### Required action
Your answer should consist solely of the lines from the first line of the data through the line with "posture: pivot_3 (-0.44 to", each reproduced exactly.

Material provided below:

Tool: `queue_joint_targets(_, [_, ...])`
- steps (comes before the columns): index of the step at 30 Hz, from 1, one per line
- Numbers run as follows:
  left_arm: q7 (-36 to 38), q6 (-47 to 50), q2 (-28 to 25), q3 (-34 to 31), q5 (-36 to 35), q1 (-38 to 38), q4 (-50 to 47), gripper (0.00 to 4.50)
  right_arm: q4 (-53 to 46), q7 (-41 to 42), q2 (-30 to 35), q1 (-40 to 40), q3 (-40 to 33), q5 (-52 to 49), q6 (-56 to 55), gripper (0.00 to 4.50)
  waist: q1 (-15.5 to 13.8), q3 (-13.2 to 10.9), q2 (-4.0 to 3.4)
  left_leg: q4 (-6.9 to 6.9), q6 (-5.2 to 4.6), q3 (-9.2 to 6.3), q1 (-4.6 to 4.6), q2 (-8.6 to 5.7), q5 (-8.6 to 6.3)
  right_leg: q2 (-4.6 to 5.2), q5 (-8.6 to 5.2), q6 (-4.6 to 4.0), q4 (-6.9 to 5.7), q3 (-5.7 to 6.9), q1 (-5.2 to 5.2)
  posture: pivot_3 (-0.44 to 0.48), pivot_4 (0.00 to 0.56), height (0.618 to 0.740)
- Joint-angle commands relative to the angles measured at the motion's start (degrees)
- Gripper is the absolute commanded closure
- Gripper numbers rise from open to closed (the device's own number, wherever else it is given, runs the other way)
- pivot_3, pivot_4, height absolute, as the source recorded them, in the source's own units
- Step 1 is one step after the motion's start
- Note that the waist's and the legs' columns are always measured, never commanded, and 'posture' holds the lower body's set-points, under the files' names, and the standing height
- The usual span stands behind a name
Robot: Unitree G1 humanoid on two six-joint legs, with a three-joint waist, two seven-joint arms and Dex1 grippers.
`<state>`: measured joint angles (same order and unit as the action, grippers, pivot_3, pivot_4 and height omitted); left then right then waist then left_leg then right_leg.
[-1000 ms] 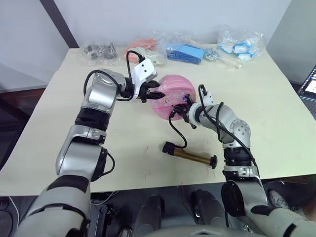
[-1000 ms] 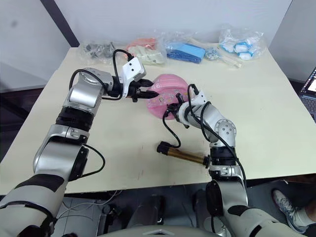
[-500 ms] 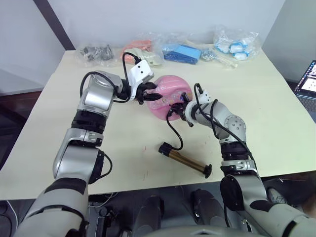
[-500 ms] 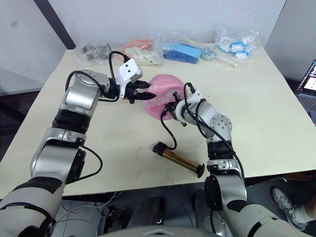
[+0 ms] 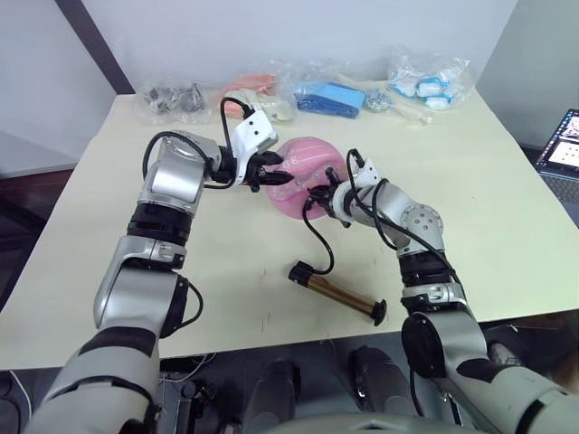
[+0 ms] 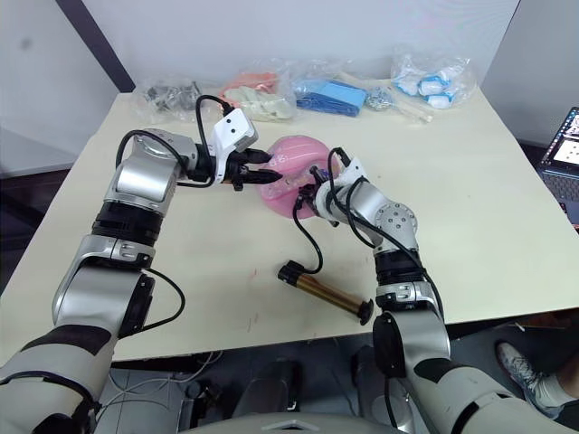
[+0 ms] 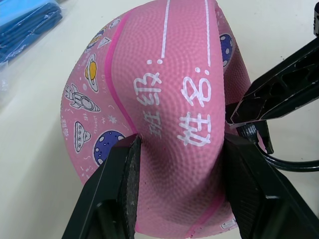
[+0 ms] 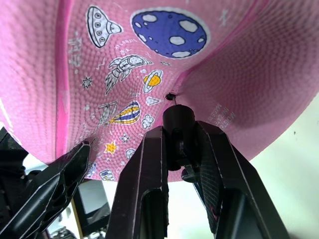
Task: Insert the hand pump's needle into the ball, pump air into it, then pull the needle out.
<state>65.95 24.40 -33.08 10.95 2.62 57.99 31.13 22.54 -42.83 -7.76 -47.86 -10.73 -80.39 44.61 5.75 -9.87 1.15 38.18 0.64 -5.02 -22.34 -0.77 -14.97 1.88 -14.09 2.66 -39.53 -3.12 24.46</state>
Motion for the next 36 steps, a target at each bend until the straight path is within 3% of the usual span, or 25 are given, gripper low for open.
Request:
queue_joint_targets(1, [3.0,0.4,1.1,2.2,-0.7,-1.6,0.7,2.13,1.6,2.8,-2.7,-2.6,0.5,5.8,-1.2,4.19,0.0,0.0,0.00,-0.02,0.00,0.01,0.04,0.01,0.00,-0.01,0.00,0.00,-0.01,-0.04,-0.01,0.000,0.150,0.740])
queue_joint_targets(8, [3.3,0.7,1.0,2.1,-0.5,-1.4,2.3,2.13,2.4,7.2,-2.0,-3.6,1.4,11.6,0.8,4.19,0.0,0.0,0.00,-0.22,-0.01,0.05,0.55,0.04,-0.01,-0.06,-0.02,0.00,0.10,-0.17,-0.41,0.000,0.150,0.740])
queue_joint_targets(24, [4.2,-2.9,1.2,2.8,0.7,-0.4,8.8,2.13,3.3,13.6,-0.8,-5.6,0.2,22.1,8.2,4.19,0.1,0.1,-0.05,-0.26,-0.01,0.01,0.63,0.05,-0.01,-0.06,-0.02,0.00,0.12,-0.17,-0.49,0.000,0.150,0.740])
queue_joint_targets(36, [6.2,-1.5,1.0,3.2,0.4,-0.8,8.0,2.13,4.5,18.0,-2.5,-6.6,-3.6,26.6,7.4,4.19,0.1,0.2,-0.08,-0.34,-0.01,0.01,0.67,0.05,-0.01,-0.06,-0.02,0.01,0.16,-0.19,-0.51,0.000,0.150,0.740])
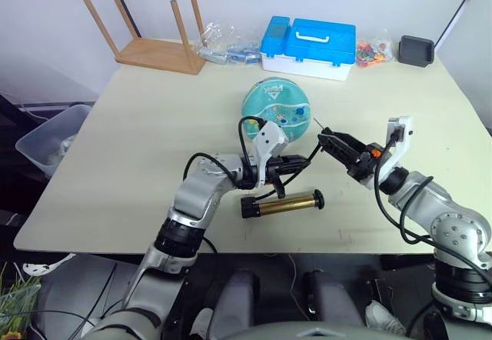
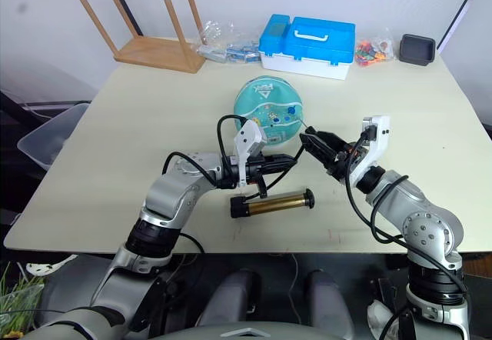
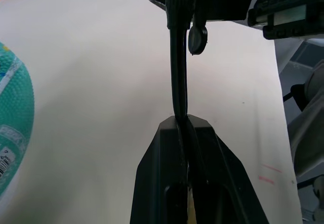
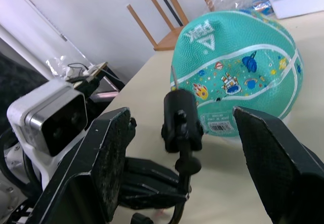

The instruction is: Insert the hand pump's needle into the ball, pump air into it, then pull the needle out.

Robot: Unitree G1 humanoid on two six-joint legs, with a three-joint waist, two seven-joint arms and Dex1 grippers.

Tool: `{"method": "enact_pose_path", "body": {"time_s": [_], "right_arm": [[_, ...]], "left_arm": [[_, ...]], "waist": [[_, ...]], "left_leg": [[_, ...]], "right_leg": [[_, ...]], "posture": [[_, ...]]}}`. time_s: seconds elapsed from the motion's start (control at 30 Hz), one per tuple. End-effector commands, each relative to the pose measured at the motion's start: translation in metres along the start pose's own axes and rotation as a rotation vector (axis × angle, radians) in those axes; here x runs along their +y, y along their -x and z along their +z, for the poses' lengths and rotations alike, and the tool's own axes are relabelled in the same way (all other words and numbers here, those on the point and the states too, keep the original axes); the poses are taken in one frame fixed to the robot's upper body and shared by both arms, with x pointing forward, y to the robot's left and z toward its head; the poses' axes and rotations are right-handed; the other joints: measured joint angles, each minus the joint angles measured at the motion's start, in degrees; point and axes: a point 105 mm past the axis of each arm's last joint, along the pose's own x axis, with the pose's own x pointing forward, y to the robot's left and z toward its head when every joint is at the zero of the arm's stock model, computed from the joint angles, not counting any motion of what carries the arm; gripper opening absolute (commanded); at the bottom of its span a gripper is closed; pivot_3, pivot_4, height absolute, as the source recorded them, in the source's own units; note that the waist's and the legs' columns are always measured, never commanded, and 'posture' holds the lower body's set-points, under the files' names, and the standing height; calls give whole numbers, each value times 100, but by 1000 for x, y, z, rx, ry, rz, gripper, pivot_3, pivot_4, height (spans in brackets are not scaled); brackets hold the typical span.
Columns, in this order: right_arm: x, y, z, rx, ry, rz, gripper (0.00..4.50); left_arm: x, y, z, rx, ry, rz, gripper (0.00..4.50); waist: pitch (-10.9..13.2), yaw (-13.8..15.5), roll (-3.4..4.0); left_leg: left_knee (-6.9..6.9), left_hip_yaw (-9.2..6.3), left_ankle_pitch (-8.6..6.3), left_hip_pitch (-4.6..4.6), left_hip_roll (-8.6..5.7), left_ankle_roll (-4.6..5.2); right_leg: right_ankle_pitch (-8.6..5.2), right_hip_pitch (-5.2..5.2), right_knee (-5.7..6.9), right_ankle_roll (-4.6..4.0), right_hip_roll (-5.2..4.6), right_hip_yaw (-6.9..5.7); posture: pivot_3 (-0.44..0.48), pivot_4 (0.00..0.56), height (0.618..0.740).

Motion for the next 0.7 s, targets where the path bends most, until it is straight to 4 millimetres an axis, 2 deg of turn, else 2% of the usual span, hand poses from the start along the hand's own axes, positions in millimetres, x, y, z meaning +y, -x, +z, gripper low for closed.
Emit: {"method": "enact_pose_path", "body": {"time_s": [0.03, 0.13, 0.23, 0.27, 0.3, 0.33, 0.6, 0.7], "right_arm": [[3, 2, 14, -62, 23, 8, 3405], [3, 2, 14, -65, 22, 5, 3405], [3, 1, 12, -50, 25, 7, 2543], [3, 1, 12, -47, 26, 8, 2104], [3, 0, 12, -47, 27, 8, 1449], [3, 0, 12, -47, 27, 9, 1070], [7, 2, 9, -25, 31, 24, 1070], [9, 2, 8, -12, 30, 36, 1971]], "left_arm": [[-6, 0, 14, -42, -38, -21, 0], [-7, 0, 14, -42, -36, -22, 0], [-7, -1, 14, -43, -36, -25, 0], [-7, -1, 14, -44, -37, -27, 0], [-7, -1, 14, -45, -37, -27, 0], [-7, -2, 14, -46, -36, -27, 0], [-9, -1, 15, -48, -41, -31, 0], [-11, -1, 14, -46, -43, -34, 0]], "waist": [[0, 0, 0], [0, 1, 0], [0, 0, 0], [0, 0, 0], [0, 0, 0], [0, 0, 0], [0, 0, 0], [0, 0, 0]], "left_leg": [[0, 0, 0, 0, 0, 0], [0, 1, 0, 0, 0, 0], [0, 2, 0, 0, 0, 0], [0, 2, 0, 0, 0, 0], [0, 2, 0, 0, 0, 0], [0, 2, 0, 0, 0, 0], [-1, 2, 0, 0, 0, 0], [-1, 2, 0, 0, 0, 0]], "right_leg": [[0, 0, 0, 0, 0, 0], [0, 0, 0, 0, 0, 0], [0, 0, 0, 0, 0, 0], [0, 0, 0, 0, 0, 0], [0, 0, 0, 0, 0, 0], [0, 0, 0, 0, 0, 0], [0, 0, -2, 0, 0, 0], [0, 0, -2, 0, 0, 0]], "posture": [[0, 150, 740], [0, 150, 740], [0, 150, 740], [0, 150, 740], [0, 150, 740], [0, 150, 740], [0, 150, 740], [0, 150, 740]]}}
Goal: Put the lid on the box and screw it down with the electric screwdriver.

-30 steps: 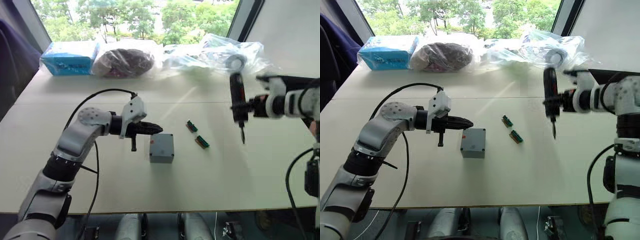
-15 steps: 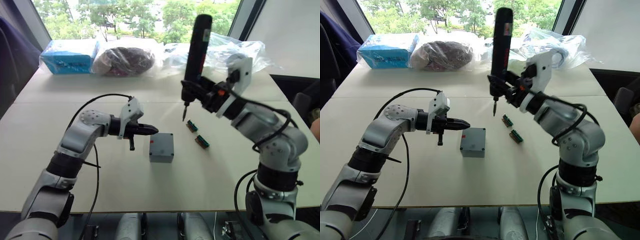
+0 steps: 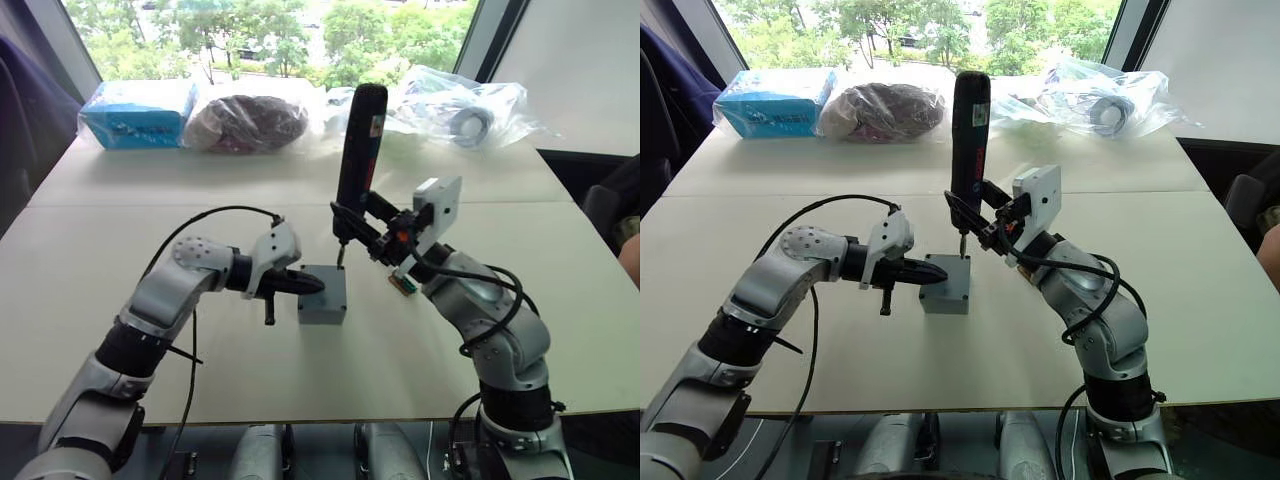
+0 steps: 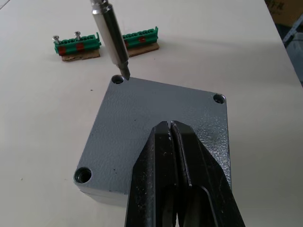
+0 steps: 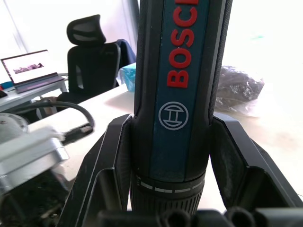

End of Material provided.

### The completed task
Tool: `queue_joint_targets(_, [_, ...])`
- steps (comes before the columns): index of the step at 30 Hz, from 1, one per line
- Numbers run as follows:
  left_arm: q7 (-36 to 38), q6 (-47 to 50), q2 (-28 to 25), q3 (-34 to 31), q5 (-36 to 35), q1 (-38 to 38), q4 (-50 to 47), gripper (0.00 to 4.50)
  right_arm: q4 (-53 to 46), q7 (-41 to 42), q2 (-30 to 35), q1 (-40 to 40), q3 (-40 to 33), q5 (-52 to 49), q6 (-56 to 55), gripper (0.00 to 4.50)
  waist: q1 (-15.5 to 13.8), q3 (-13.2 to 10.9), q2 (-4.0 to 3.4)
  left_leg: q4 (-6.9 to 6.9), q6 (-5.2 to 4.6), q3 (-9.2 to 6.3), q1 (-4.6 to 4.6), q2 (-8.6 to 5.7), q5 (-8.6 to 6.3)
  right_leg: q2 (-4.6 to 5.2), q5 (-8.6 to 5.2), q6 (-4.6 to 4.0), q4 (-6.9 to 5.7), q3 (-5.7 to 6.9), q1 (-5.2 to 5.2)
  posture: pivot_3 (-0.44 to 0.48), pivot_4 (0.00 to 0.56), height (0.618 to 0.740)

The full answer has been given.